To talk of the habits of bamboos, and of the management of bamboo plants, has little meaning and is of no practical use. Each species has its own peculiarities and its own requirerments...and without a reliable guide, the study of bamboos...would be hopeless.
Brandis (1899)

We became interested in bamboo in 1980 after reading an article about Bamboo in National Geographic. That interest has led to the establishment of our bamboo farm and nursery, MidAtlantic Bamboo. Our knowledge is very limited but we have put together some of the more interesting facts about bamboo which we are passing on in the following articles. We have tried to avoid using technical terms and names whenever possible.

Even though it doesn't look like it, bamboo is a grass. Bamboo is a member of the bambusoideae, a subfamily of the grasses. For centuries bamboo has been used in fishing, papermaking, landscape gardening, handicrafts, fine arts, food, fodder, building, weapons and hundreds of other things. Some cultures are based on bamboo; the shoots provide a large portion of their food and the culms are used for building housing and for making products that are sold as their only form of income. Bamboo has long been used in handicrafts and as the raw material for thousands of objects used in daily life and in the pursuit of a livelihood. The qualities of bamboo have been, and are, celebrated in paintings, drawings and verse.
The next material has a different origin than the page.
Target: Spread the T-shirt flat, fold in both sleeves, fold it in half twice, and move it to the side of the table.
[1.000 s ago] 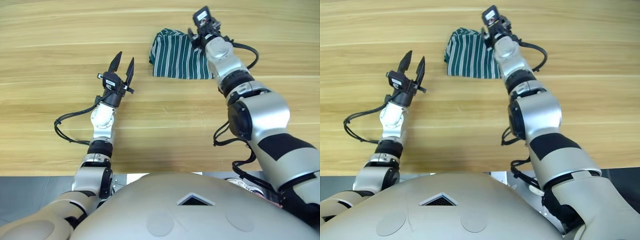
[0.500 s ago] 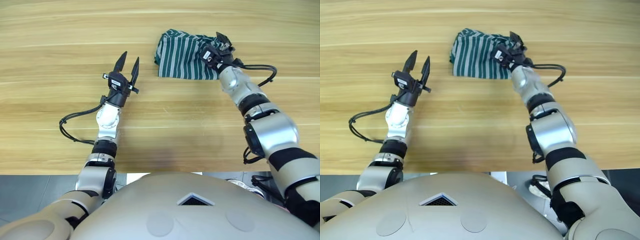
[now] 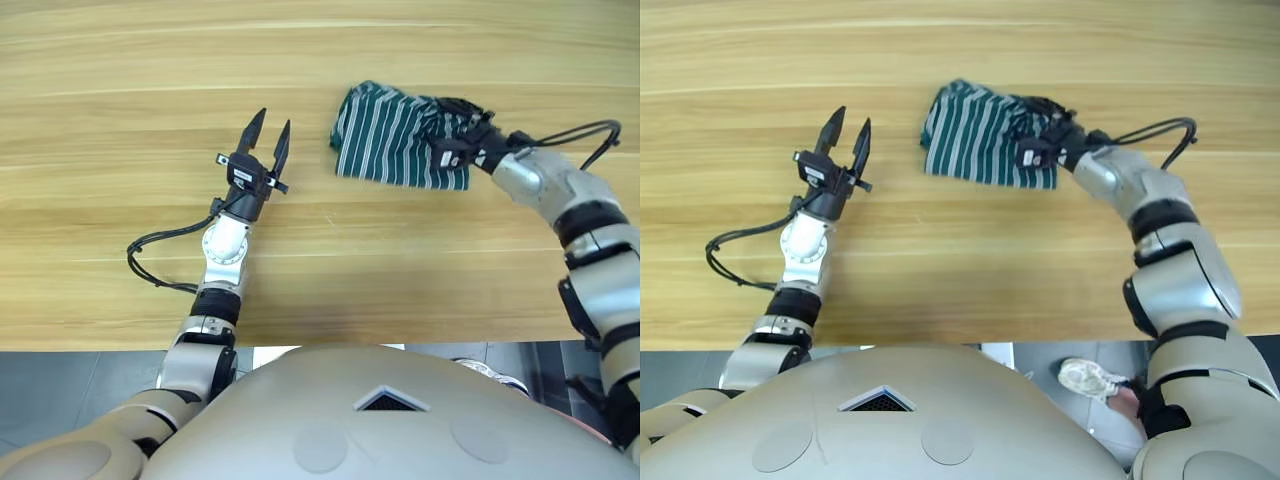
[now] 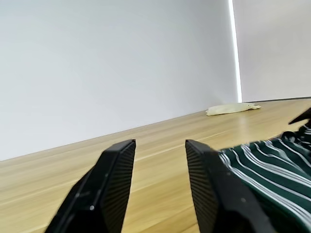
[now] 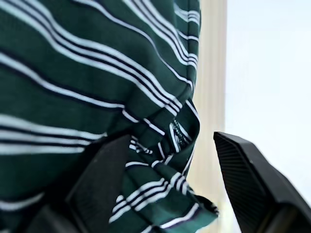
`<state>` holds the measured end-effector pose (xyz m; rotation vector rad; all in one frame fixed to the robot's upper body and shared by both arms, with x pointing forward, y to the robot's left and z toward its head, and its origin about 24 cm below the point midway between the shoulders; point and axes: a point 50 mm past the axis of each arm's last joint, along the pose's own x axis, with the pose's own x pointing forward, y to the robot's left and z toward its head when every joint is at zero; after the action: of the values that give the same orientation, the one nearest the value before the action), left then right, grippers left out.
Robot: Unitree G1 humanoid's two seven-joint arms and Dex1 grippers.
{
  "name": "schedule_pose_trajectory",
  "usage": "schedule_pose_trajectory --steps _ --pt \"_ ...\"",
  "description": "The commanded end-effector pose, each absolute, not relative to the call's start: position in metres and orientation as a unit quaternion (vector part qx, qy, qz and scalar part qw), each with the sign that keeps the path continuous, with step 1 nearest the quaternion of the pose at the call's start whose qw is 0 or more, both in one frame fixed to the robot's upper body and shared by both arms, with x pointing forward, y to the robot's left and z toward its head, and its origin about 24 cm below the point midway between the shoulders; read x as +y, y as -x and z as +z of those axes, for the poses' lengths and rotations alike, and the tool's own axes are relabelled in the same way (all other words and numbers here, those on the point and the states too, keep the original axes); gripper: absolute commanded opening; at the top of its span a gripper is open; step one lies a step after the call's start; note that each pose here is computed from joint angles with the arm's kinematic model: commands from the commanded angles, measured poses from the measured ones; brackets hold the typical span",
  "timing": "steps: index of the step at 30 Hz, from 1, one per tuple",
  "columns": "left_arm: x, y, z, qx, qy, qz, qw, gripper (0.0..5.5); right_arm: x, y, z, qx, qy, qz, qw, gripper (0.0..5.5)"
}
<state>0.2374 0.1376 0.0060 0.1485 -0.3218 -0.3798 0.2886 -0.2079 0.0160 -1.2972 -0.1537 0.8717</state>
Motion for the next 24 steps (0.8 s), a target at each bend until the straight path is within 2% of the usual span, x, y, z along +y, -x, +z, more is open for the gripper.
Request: schedule_pose_trajectory --steps 1,3,5,7,9,11,12,14,18,21,24 --pt "0.143 -0.212 -0.022 -0.087 -0.074 -0.187 0.976 1.90 -0.189 -0.206 -0.019 -0.034 0.542 0.521 0.658 3.16" --pt "0.146 -0.212 -0.020 -0.088 -0.075 -0.183 0.976 1.90 -0.181 -0.217 -0.004 -0.064 0.538 0.457 0.705 3.16" --pt "0.148 -0.212 -0.019 -0.089 -0.077 -0.179 0.977 1.90 -0.167 -0.228 0.022 -0.121 0.476 0.384 0.782 3.16" --pt "0.151 -0.214 -0.017 -0.091 -0.079 -0.174 0.977 1.90 -0.157 -0.235 0.061 -0.192 0.335 0.320 0.865 3.16" --pt "0.154 -0.218 -0.015 -0.094 -0.080 -0.170 0.978 1.90 -0.155 -0.235 0.083 -0.213 0.220 0.314 0.899 3.16" --pt "0.156 -0.221 -0.011 -0.099 -0.079 -0.165 0.978 1.90 -0.145 -0.225 0.085 -0.189 0.148 0.393 0.887 3.16" --pt "0.157 -0.222 -0.010 -0.102 -0.081 -0.162 0.978 1.90 -0.139 -0.220 0.074 -0.160 0.138 0.448 0.869 3.16" --pt "0.159 -0.225 -0.008 -0.105 -0.081 -0.159 0.978 1.90 -0.133 -0.218 0.047 -0.093 0.153 0.524 0.832 3.16" --pt "0.156 -0.227 -0.007 -0.106 -0.080 -0.168 0.977 1.90 -0.145 -0.228 -0.004 0.043 0.185 0.594 0.782 3.16" --pt "0.155 -0.227 -0.008 -0.103 -0.080 -0.175 0.976 1.90 -0.152 -0.240 -0.024 0.101 0.206 0.590 0.774 3.16" --pt "0.156 -0.227 -0.008 -0.102 -0.081 -0.175 0.976 1.90 -0.150 -0.277 -0.033 0.153 0.216 0.485 0.834 3.16"
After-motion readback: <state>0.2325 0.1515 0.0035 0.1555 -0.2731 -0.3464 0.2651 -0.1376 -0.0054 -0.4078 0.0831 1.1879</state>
For centuries the Chinese have known the benefits of using bamboo for paper. The pulp of bamboo is well suited to making fine papers of many varieties and adaptations. Bambusa vulgaris and Melocanna baccifera rank very high in performance, both in the field and mill though most papers come from other species because of larger and more accessible stands. Two of such varieties are Dendrocalamus strictus and Bambusa arundinacea. In India bamboo pulp is blended with shorter weaker pulps for making wrappings and fine papers. High-grade bamboo pulp can be, and is, used in its pure state for making coated and uncoated book and magazine papers. The high length to diameter ratio of bamboo pulps gives it a special versatility in the paper making process.

Through research and invention many modern uses have been developed for bamboo. Tabasheer, microscopically fine-grained amorphous silica, is found within the culms of many tropical varieties. Its properties make it extremely useful as a catalyst in many chemical reactions. The chemical composition of the crystalline white powder produced on the outer surface of many bamboos is related to the female sex hormone. Diesel fuel has been made from distilling bamboo culms. Bamboo shoots provide a source for nuclease, deaminase enzymes as well as enzymes to dissolve fibrin and one capable of hydrolyzing salicin. The juice of bamboo shoots is a source for L-xylose and Glucuronic acid in a crystalline state. In medicine an extract of bamboo shoots has superior performance over conventional media for the culture of certain pathogenic bacteria.

Dried mature bamboo leaves are used to deodorize fish oils and the foliage of bamboo has long been used as forage. The USDA in conjunction with other Federal and North Carolina agencies conducted a 14-year study on the use of bamboo as a primary browse for beef cattle with good results.

Young shoots of many tropical species of bamboo contain lethal amounts of cyanogens. Fortunately the digestive processes of herbivores destroy the poison. Young cattle in India have been known to die from eating freely on the young shoots. Boiling the shoots totally drives off the volatile cyanogens eliminating the risk to man in eating the cooked shoots.